Search the records for the word "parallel" and copy each line in which it appears.

Segment Start: PROVIDED INFORMATION

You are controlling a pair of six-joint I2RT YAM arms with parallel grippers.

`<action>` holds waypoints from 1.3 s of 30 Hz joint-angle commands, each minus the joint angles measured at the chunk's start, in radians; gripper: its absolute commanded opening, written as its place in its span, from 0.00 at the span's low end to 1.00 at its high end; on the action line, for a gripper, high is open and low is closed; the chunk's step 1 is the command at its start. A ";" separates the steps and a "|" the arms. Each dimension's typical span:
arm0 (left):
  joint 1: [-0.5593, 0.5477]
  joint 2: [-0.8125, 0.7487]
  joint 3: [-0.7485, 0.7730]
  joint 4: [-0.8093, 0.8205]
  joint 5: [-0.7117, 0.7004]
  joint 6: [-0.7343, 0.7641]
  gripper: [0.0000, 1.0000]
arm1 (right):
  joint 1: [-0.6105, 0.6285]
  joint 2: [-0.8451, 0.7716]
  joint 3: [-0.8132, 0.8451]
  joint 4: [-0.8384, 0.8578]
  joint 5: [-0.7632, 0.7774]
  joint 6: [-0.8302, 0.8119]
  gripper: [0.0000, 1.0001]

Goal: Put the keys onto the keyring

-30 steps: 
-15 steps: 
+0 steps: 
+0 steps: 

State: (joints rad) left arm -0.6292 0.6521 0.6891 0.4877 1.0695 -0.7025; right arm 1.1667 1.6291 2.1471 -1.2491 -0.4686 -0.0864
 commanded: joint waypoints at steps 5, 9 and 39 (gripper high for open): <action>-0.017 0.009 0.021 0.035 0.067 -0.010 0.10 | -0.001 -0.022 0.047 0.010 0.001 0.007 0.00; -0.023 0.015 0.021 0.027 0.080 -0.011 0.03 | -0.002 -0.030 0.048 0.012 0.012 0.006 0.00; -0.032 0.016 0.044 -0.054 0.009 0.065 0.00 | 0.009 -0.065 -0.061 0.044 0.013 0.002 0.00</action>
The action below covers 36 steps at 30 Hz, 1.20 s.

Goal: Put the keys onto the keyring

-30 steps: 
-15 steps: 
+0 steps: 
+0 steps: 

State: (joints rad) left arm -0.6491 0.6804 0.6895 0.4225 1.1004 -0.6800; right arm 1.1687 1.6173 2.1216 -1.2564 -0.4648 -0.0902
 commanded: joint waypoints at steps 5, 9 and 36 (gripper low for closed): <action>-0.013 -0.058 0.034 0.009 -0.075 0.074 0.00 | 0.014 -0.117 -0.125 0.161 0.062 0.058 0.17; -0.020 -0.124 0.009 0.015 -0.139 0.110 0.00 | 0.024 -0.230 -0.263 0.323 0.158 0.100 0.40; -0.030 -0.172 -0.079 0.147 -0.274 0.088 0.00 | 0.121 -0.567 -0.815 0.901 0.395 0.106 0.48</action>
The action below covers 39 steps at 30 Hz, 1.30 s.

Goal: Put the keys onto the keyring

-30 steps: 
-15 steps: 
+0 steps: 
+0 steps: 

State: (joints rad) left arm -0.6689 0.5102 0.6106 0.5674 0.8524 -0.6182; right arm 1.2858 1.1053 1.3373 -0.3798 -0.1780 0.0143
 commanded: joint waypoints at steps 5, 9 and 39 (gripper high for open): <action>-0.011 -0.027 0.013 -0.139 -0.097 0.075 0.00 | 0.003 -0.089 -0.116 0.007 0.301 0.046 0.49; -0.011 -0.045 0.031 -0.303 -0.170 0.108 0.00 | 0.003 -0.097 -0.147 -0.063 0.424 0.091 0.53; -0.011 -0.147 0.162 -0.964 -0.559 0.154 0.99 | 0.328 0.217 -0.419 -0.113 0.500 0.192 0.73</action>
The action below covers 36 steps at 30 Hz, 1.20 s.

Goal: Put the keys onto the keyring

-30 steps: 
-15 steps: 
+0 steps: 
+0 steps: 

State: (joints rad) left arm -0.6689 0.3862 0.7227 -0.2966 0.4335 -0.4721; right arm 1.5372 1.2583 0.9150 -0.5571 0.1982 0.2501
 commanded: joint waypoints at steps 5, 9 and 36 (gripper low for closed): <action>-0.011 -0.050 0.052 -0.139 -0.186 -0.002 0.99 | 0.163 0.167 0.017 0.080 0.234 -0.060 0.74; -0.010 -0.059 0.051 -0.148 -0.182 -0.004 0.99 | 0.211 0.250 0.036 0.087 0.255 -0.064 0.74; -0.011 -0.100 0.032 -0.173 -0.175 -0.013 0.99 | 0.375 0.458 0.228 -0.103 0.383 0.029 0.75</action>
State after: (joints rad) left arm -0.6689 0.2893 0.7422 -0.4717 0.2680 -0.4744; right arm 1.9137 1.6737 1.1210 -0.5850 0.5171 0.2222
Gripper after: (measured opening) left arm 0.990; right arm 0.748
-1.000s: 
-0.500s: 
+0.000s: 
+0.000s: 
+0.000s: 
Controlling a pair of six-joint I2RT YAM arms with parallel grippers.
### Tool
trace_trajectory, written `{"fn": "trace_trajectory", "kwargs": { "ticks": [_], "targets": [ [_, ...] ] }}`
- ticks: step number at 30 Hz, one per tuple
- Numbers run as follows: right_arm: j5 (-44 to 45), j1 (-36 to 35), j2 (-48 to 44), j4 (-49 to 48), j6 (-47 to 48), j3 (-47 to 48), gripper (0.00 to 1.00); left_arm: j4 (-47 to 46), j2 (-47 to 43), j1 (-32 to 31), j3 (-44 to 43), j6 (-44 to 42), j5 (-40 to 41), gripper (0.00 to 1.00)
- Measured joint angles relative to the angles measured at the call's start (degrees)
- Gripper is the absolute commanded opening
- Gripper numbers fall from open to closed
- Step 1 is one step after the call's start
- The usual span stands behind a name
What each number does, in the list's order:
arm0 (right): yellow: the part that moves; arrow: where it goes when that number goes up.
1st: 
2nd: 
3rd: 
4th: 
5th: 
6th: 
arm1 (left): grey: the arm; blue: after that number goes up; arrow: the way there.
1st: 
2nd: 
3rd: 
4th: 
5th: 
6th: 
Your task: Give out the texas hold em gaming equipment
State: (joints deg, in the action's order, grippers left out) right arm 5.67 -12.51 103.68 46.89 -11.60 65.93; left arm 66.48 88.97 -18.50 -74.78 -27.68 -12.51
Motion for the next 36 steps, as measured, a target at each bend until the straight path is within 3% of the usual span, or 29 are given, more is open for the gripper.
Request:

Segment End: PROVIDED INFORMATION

◆ **EXERCISE ANSWER**:
You are controlling a pair of six-joint I2RT YAM arms with parallel grippers.
Controlling a pair of six-joint I2RT YAM arms with parallel grippers.

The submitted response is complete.